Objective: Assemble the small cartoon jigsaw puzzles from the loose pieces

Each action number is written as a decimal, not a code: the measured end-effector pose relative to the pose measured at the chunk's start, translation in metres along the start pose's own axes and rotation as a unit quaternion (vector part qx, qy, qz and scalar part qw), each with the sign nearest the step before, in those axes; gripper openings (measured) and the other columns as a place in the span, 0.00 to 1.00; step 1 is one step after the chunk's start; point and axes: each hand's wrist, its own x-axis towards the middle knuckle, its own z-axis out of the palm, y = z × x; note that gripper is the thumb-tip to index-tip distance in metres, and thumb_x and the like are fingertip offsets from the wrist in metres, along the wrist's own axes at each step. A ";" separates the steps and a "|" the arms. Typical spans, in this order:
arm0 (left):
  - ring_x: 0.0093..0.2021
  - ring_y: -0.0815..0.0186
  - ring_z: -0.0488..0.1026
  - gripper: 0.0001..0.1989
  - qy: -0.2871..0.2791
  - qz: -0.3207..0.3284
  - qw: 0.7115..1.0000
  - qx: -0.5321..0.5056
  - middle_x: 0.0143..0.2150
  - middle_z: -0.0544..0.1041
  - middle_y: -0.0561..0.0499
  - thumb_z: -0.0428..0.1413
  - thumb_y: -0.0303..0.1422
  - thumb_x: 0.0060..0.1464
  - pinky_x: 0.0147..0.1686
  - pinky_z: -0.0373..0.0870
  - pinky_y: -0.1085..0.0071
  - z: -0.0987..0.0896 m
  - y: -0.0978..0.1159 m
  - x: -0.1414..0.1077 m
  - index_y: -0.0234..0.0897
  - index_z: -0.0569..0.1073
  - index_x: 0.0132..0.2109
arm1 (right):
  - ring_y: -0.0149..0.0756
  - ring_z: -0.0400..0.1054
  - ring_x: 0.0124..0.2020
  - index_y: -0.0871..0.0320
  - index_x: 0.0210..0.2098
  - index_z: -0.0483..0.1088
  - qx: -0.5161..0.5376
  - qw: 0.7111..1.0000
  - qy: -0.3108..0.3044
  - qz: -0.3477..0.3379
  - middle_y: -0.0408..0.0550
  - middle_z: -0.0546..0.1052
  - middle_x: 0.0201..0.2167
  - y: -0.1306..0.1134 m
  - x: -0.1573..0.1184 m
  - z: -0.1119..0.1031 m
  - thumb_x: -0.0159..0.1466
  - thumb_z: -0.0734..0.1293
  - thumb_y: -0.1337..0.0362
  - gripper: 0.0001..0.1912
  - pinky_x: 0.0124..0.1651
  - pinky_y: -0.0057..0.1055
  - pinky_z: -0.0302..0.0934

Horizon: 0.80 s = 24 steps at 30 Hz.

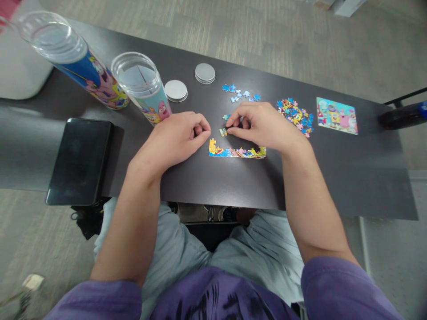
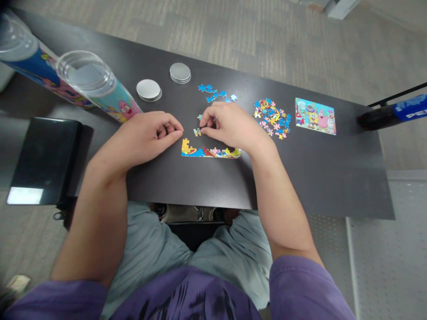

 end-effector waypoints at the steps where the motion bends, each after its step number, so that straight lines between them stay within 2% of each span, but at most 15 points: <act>1: 0.40 0.59 0.80 0.11 0.002 0.001 1.000 -0.001 0.42 0.88 0.51 0.62 0.40 0.75 0.45 0.72 0.59 0.000 0.000 0.000 0.44 0.89 0.52 | 0.49 0.78 0.40 0.48 0.45 0.89 -0.002 1.000 0.000 0.000 0.50 0.87 0.43 0.000 0.000 0.000 0.73 0.85 0.62 0.04 0.51 0.49 0.70; 5: 0.40 0.58 0.80 0.11 0.011 0.005 1.000 -0.004 0.40 0.87 0.51 0.62 0.39 0.76 0.45 0.71 0.59 0.003 0.000 0.000 0.44 0.89 0.52 | 0.47 0.78 0.41 0.50 0.47 0.91 0.005 1.000 -0.002 -0.014 0.50 0.88 0.45 0.001 0.001 0.003 0.72 0.87 0.60 0.07 0.49 0.46 0.70; 10: 0.41 0.58 0.80 0.10 0.011 0.007 1.000 0.000 0.41 0.88 0.50 0.62 0.38 0.76 0.46 0.71 0.59 0.004 -0.002 0.000 0.44 0.89 0.52 | 0.45 0.77 0.39 0.50 0.43 0.88 0.020 0.999 -0.010 -0.030 0.47 0.86 0.40 0.002 0.003 0.008 0.71 0.85 0.62 0.05 0.48 0.45 0.69; 16: 0.43 0.58 0.81 0.10 -0.001 0.005 1.000 -0.005 0.42 0.88 0.50 0.62 0.38 0.75 0.48 0.72 0.58 0.001 0.000 0.000 0.44 0.89 0.53 | 0.44 0.75 0.36 0.49 0.42 0.84 0.047 0.999 -0.021 -0.006 0.45 0.84 0.38 -0.008 0.002 0.009 0.69 0.84 0.65 0.08 0.45 0.44 0.68; 20: 0.44 0.58 0.82 0.10 -0.006 0.002 1.000 -0.011 0.43 0.88 0.50 0.62 0.38 0.74 0.49 0.72 0.58 0.000 -0.001 -0.001 0.44 0.89 0.53 | 0.43 0.75 0.36 0.49 0.44 0.83 0.092 0.995 -0.036 0.008 0.44 0.84 0.34 -0.012 0.002 0.011 0.69 0.84 0.62 0.09 0.44 0.43 0.68; 24: 0.45 0.58 0.82 0.15 -0.026 0.028 0.999 -0.029 0.47 0.89 0.51 0.71 0.44 0.68 0.49 0.73 0.58 -0.002 -0.007 -0.003 0.44 0.88 0.57 | 0.43 0.74 0.37 0.49 0.47 0.85 0.142 0.989 -0.026 0.009 0.44 0.84 0.36 -0.009 0.004 0.015 0.72 0.85 0.57 0.09 0.44 0.42 0.69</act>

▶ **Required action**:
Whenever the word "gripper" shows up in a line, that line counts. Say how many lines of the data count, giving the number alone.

▶ **Answer to this exercise**:
3